# WORK TO BE COMPLETED:
Reproduce every entry word for word. Drop all pictures from the copy.

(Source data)
--

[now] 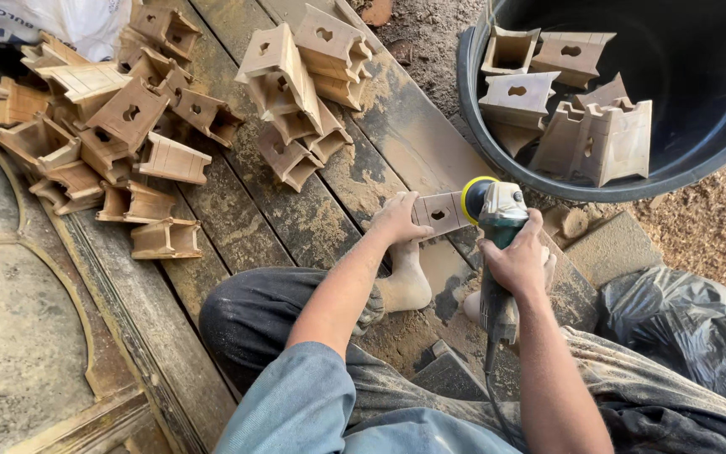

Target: The person sits on a wooden platform and uses an angle grinder with a sanding disc to smooth the surfaces of small, carved wooden pieces. They pick up each piece, sand it, and place it into a black tub.

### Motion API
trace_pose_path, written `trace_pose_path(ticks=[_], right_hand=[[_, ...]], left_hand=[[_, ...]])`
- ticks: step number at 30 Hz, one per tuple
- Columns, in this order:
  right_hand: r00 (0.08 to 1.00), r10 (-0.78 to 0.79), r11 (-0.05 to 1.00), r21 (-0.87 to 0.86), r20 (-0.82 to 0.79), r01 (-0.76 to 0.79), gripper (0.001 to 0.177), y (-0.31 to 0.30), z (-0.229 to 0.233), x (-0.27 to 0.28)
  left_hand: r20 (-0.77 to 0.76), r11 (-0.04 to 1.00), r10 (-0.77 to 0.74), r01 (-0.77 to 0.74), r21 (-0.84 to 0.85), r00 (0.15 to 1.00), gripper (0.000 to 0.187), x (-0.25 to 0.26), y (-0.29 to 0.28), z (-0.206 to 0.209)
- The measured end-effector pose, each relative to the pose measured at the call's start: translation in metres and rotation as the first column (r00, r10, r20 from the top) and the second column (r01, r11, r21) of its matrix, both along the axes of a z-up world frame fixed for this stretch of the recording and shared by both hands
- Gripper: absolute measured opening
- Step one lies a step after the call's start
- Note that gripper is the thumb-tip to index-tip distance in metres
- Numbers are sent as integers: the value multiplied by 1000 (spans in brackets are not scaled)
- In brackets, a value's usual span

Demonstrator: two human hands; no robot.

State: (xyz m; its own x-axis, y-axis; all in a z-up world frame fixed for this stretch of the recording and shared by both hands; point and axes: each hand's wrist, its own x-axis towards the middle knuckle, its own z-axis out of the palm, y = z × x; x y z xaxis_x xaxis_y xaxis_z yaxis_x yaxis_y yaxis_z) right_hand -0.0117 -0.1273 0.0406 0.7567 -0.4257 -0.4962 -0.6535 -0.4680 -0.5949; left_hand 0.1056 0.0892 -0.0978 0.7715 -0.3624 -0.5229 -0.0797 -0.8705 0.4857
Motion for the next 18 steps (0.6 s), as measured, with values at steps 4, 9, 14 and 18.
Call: trace_pose_path(ticks=[4,9,14,18], right_hand=[[999,33,999,-22,-40,-33,88,2,-6,0],[995,101,995,23,29,-101,82,23,-23,11],[955,289,956,-31,-69,-292,73,70,9,32],[912,401,912,-56,-83,-406,75,88,-13,38]], left_hand=[[-3,978,180,-179,-103,984,70,-6,8,-2],[-513,336,757,-915,-223,403,74,-48,-14,32],[-660,281,598,-890,-359,455,70,-85,-50,141],[-629,301,670,-919,-255,395,91,-56,-42,53]])
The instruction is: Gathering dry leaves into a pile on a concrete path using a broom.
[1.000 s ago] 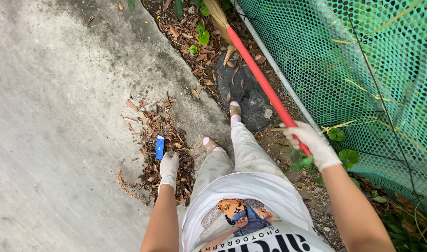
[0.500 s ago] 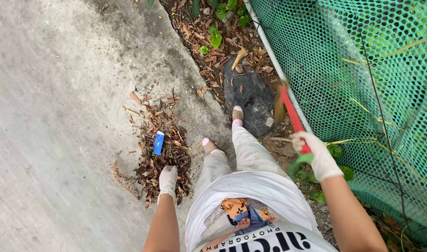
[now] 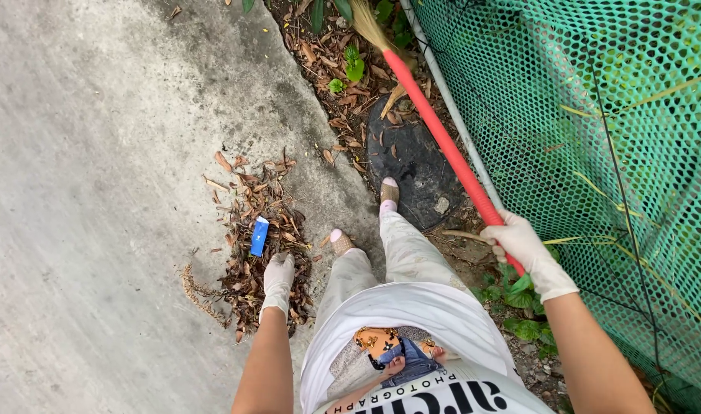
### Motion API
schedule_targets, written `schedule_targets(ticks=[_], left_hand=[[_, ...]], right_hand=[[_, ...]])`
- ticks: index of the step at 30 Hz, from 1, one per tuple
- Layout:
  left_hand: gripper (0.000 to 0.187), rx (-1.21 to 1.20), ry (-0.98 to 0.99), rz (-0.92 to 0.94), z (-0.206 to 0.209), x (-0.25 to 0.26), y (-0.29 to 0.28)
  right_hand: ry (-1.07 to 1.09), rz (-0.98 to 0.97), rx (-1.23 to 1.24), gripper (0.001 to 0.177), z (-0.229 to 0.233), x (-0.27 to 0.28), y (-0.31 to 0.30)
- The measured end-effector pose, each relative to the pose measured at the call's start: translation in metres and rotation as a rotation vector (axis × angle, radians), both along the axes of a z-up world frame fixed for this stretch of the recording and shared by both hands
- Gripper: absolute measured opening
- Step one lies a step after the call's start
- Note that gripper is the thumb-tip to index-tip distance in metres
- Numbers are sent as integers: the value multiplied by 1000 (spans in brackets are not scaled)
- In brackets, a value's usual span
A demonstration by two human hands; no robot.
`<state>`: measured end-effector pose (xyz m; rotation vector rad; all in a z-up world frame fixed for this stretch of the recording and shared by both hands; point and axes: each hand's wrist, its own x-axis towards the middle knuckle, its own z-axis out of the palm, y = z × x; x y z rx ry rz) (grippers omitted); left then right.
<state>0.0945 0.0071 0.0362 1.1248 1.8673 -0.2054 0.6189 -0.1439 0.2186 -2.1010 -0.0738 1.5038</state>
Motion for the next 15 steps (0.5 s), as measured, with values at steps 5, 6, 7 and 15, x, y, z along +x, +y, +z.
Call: schedule_targets(ticks=[5, 6, 7, 15], left_hand=[[49, 15, 6, 1, -23, -1, -4], [49, 9, 0, -2, -30, -4, -7], [49, 9, 4, 5, -34, -9, -12], [51, -101, 45, -14, -49, -34, -37]], right_hand=[[82, -16, -21, 53, -60, -2, 44], [163, -48, -21, 44, -68, -3, 62], [167, -40, -21, 44, -70, -3, 71], [102, 197, 0, 79, 21, 15, 50]])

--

# EXERCISE RESULT:
[now] 

Target: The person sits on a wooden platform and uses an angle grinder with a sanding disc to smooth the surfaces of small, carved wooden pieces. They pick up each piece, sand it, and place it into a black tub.

### Motion API
trace_pose_path, written `trace_pose_path(ticks=[_], right_hand=[[_, ...]], left_hand=[[_, ...]])`
- ticks: step number at 30 Hz, one per tuple
- Columns, in this order:
  right_hand: r00 (0.08 to 1.00), r10 (-0.78 to 0.79), r11 (-0.05 to 1.00), r21 (-0.87 to 0.86), r20 (-0.82 to 0.79), r01 (-0.76 to 0.79), gripper (0.001 to 0.177), y (-0.31 to 0.30), z (-0.229 to 0.233), x (-0.27 to 0.28)
  left_hand: r20 (-0.77 to 0.76), r11 (-0.04 to 1.00), r10 (-0.77 to 0.74), r01 (-0.77 to 0.74), r21 (-0.84 to 0.85), r00 (0.15 to 1.00), gripper (0.000 to 0.187), x (-0.25 to 0.26), y (-0.29 to 0.28), z (-0.206 to 0.209)
- The measured end-effector pose, each relative to the pose measured at the call's start: translation in metres and rotation as the first column (r00, r10, r20 from the top) and the second column (r01, r11, r21) of its matrix, both along the axes of a z-up world frame fixed for this stretch of the recording and shared by both hands
- Gripper: absolute measured opening
- Step one lies a step after the call's start
- Note that gripper is the thumb-tip to index-tip distance in metres
- Numbers are sent as integers: the value multiplied by 1000 (spans in brackets are not scaled)
- In brackets, a value's usual span

Demonstrator: two human hands; no robot.

State: (xyz m; its own x-axis, y-axis; all in a z-up world frame fixed for this stretch of the recording and shared by both hands; point and axes: each hand's wrist, its own x-axis towards the middle knuckle, its own z-axis out of the palm, y = z × x; x y z xaxis_x xaxis_y xaxis_z yaxis_x yaxis_y yaxis_z) right_hand -0.0117 -0.1273 0.0406 0.7567 -0.4257 -0.4962 -0.6535 -0.4680 -0.5949; left_hand 0.1056 0.0892 -0.0978 0.7715 -0.3624 -0.5229 -0.0797 -0.8705 0.4857
Motion for the next 18 steps (0.6 s), as measured, with values at steps 4, 9, 14 and 18.
Call: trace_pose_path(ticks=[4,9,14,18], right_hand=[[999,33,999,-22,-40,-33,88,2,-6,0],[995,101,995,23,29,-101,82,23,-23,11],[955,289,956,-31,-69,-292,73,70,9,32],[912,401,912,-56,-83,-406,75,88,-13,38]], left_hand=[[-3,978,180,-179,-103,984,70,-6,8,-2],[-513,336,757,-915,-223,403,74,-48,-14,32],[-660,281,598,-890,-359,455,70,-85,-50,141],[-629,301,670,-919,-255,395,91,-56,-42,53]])
The instruction is: Gathering dry leaves into a pile on a concrete path using a broom.
[1.000 s ago] 
[0.500 s ago] 
[now] 
### Motion API
schedule_targets, written `schedule_targets(ticks=[_], left_hand=[[_, ...]], right_hand=[[_, ...]])`
- ticks: index of the step at 30 Hz, from 1, one per tuple
- Layout:
  left_hand: gripper (0.000 to 0.187), rx (-1.21 to 1.20), ry (-0.98 to 0.99), rz (-0.92 to 0.94), z (-0.206 to 0.209), x (-0.25 to 0.26), y (-0.29 to 0.28)
  right_hand: ry (-1.07 to 1.09), rz (-0.98 to 0.97), rx (-1.23 to 1.24), gripper (0.001 to 0.177), z (-0.229 to 0.233), x (-0.27 to 0.28), y (-0.31 to 0.30)
- The measured end-effector pose, each relative to the pose measured at the call's start: translation in metres and rotation as a rotation vector (axis × angle, radians), both along the axes of a z-up world frame fixed for this stretch of the recording and shared by both hands
- Gripper: absolute measured opening
- Step one lies a step after the call's start
- Note that gripper is the thumb-tip to index-tip distance in metres
- Numbers are sent as integers: the value multiplied by 1000 (spans in brackets are not scaled)
- In brackets, a value's usual span
A demonstration by two human hands; no robot.
`<state>`: measured end-effector pose (xyz m; rotation vector rad; all in a z-up world frame fixed for this stretch of the recording and shared by both hands; point and axes: each hand's wrist, its own x-axis towards the middle knuckle, its own z-axis out of the palm, y = z × x; x y z rx ry rz) (grippers omitted); left then right.
<state>0.0945 0.0071 0.0362 1.1248 1.8673 -0.2054 0.6189 -0.1439 0.2186 -2.1010 -0.0738 1.5038</state>
Motion for the next 15 steps (0.5 s), as measured, with values at steps 5, 6, 7 and 15, x, y, z along +x, +y, +z.
Call: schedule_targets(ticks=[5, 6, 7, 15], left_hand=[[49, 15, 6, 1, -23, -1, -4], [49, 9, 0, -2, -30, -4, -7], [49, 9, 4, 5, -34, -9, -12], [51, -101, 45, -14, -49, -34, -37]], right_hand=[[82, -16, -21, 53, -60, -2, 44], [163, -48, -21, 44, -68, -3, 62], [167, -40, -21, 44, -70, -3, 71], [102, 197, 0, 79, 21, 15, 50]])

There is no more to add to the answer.